### Exercise
Where does the string "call" appear? Copy every line of the entries below that holds it.

### Input material

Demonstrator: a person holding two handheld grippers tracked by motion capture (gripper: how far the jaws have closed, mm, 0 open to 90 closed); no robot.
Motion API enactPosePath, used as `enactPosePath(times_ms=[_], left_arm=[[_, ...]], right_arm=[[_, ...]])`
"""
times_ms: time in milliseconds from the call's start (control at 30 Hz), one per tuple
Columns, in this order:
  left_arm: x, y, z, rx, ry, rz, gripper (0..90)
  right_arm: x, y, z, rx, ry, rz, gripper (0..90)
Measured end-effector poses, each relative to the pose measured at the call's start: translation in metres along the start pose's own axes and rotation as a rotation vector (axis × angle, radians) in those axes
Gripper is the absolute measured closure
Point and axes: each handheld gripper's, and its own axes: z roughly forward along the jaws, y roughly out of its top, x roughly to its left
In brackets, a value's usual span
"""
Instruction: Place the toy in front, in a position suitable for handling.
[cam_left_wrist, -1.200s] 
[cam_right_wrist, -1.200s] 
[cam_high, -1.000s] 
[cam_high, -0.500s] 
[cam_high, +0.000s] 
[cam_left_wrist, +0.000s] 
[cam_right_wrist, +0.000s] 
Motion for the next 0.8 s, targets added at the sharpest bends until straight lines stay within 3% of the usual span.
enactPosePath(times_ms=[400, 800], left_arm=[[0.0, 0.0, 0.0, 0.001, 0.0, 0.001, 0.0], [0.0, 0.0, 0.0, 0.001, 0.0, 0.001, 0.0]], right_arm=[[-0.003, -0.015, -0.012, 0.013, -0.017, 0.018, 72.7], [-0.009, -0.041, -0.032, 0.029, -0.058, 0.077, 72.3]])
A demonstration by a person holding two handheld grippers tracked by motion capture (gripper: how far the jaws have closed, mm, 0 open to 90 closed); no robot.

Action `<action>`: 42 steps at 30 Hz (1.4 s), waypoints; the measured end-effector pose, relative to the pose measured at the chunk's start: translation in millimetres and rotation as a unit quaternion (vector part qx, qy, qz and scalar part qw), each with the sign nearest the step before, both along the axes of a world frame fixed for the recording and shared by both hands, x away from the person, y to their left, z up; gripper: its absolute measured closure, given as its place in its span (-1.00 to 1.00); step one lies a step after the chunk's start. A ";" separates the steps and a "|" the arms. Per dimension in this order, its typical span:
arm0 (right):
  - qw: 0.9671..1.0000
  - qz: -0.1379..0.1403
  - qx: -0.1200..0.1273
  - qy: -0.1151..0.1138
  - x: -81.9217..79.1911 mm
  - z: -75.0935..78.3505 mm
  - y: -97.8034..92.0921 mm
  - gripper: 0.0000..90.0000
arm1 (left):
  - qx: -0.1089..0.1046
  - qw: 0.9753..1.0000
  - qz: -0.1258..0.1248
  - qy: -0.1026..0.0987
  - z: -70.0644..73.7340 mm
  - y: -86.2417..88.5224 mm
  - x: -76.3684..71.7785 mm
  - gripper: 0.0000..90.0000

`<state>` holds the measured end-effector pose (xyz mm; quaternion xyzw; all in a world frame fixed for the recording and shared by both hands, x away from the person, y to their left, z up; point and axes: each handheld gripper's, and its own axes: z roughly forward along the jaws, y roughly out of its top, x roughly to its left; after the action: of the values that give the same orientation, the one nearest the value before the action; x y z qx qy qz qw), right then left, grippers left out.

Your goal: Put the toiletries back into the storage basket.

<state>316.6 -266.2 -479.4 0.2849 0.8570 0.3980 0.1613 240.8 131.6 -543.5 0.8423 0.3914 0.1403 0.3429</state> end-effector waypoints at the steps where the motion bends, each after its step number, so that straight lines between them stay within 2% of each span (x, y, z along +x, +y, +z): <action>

### Task result
times_ms: time in milliseconds from the call's start (control at 30 Hz), one per tuple
Measured end-effector poses, each relative to the pose measured at the call's start: translation in metres along the start pose's own axes and rotation as a rotation vector (axis × angle, radians) in those axes

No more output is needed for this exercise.